• **WHAT YOU SHOULD DO**
Your answer should be the full listing, copied word for word.

--*--

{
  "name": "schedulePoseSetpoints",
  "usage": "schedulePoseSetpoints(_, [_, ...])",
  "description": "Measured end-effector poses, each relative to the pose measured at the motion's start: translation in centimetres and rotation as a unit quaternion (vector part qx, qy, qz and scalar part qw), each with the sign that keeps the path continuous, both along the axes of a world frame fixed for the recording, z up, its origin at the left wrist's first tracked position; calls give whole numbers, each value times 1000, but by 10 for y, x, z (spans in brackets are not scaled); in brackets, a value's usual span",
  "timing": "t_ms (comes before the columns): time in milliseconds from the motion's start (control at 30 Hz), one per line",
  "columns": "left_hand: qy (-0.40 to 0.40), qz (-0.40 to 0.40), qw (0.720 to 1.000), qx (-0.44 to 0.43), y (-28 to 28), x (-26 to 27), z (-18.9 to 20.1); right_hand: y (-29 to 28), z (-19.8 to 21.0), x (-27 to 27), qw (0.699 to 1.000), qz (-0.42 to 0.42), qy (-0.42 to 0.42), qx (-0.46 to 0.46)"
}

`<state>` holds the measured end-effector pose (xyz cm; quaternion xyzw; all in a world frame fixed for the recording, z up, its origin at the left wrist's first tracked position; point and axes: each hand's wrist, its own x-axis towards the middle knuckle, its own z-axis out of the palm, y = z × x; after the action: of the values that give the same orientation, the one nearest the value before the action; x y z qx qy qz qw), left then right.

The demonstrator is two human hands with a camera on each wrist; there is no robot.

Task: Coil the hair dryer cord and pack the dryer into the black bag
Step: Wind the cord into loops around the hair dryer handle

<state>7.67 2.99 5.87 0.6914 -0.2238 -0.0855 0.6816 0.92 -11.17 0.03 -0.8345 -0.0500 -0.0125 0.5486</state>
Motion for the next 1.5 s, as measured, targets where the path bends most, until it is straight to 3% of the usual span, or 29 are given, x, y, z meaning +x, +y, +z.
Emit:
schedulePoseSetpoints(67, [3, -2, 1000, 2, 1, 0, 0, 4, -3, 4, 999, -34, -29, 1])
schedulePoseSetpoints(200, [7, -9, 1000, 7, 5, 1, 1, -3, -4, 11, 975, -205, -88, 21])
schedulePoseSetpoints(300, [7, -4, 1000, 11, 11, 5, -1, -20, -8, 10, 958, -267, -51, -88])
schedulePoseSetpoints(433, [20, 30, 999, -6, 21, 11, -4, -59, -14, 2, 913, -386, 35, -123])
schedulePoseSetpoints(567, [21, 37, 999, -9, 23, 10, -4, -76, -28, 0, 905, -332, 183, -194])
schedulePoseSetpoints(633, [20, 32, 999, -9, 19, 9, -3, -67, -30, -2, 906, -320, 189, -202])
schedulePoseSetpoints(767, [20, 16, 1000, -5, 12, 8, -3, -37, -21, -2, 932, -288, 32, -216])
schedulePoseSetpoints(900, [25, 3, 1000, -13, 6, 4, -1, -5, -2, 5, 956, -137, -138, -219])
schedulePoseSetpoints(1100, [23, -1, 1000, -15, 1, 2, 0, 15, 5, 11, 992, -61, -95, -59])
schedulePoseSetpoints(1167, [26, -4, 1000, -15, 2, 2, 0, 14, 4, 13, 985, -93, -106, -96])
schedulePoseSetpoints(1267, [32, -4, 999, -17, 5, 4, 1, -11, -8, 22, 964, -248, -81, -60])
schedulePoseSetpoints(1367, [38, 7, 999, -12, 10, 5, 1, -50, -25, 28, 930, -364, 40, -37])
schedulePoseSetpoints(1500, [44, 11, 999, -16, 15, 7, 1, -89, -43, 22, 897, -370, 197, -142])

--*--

• **YOUR RESPONSE**
{
  "name": "schedulePoseSetpoints",
  "usage": "schedulePoseSetpoints(_, [_, ...])",
  "description": "Measured end-effector poses, each relative to the pose measured at the motion's start: translation in centimetres and rotation as a unit quaternion (vector part qx, qy, qz and scalar part qw), each with the sign that keeps the path continuous, both along the axes of a world frame fixed for the recording, z up, its origin at the left wrist's first tracked position; calls give whole numbers, each value times 1000, but by 10 for y, x, z (spans in brackets are not scaled); in brackets, a value's usual span",
  "timing": "t_ms (comes before the columns): time in milliseconds from the motion's start (control at 30 Hz), one per line",
  "columns": "left_hand: qy (-0.40 to 0.40), qz (-0.40 to 0.40), qw (0.720 to 1.000), qx (-0.44 to 0.43), y (-28 to 28), x (-26 to 27), z (-18.9 to 20.1); right_hand: y (-29 to 28), z (-19.8 to 21.0), x (-27 to 27), qw (0.699 to 1.000), qz (-0.42 to 0.42), qy (-0.42 to 0.42), qx (-0.46 to 0.46)"
}

`<state>` holds the measured end-effector pose (xyz cm; quaternion xyzw; all in a world frame fixed for the recording, z up, its origin at the left wrist's first tracked position; point and axes: each hand's wrist, its own x-axis towards the middle knuckle, its own z-axis out of the palm, y = z × x; after the action: of the values that give the same orientation, the one nearest the value before the action; x y z qx qy qz qw), left then right.

The demonstrator is two human hands with a camera on each wrist; there is no robot.

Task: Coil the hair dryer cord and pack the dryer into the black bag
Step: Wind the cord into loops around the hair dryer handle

<state>7.67 2.99 5.87 0.6914 -0.2238 -0.0855 0.6816 0.92 -11.17 0.03 -0.8345 -0.0500 -0.0125 0.5486</state>
Motion for the next 1.5 s, as measured, targets where the path bends most, until it is straight to 3% of the usual span, or 29 are given, x, y, z meaning +x, +y, +z.
Emit:
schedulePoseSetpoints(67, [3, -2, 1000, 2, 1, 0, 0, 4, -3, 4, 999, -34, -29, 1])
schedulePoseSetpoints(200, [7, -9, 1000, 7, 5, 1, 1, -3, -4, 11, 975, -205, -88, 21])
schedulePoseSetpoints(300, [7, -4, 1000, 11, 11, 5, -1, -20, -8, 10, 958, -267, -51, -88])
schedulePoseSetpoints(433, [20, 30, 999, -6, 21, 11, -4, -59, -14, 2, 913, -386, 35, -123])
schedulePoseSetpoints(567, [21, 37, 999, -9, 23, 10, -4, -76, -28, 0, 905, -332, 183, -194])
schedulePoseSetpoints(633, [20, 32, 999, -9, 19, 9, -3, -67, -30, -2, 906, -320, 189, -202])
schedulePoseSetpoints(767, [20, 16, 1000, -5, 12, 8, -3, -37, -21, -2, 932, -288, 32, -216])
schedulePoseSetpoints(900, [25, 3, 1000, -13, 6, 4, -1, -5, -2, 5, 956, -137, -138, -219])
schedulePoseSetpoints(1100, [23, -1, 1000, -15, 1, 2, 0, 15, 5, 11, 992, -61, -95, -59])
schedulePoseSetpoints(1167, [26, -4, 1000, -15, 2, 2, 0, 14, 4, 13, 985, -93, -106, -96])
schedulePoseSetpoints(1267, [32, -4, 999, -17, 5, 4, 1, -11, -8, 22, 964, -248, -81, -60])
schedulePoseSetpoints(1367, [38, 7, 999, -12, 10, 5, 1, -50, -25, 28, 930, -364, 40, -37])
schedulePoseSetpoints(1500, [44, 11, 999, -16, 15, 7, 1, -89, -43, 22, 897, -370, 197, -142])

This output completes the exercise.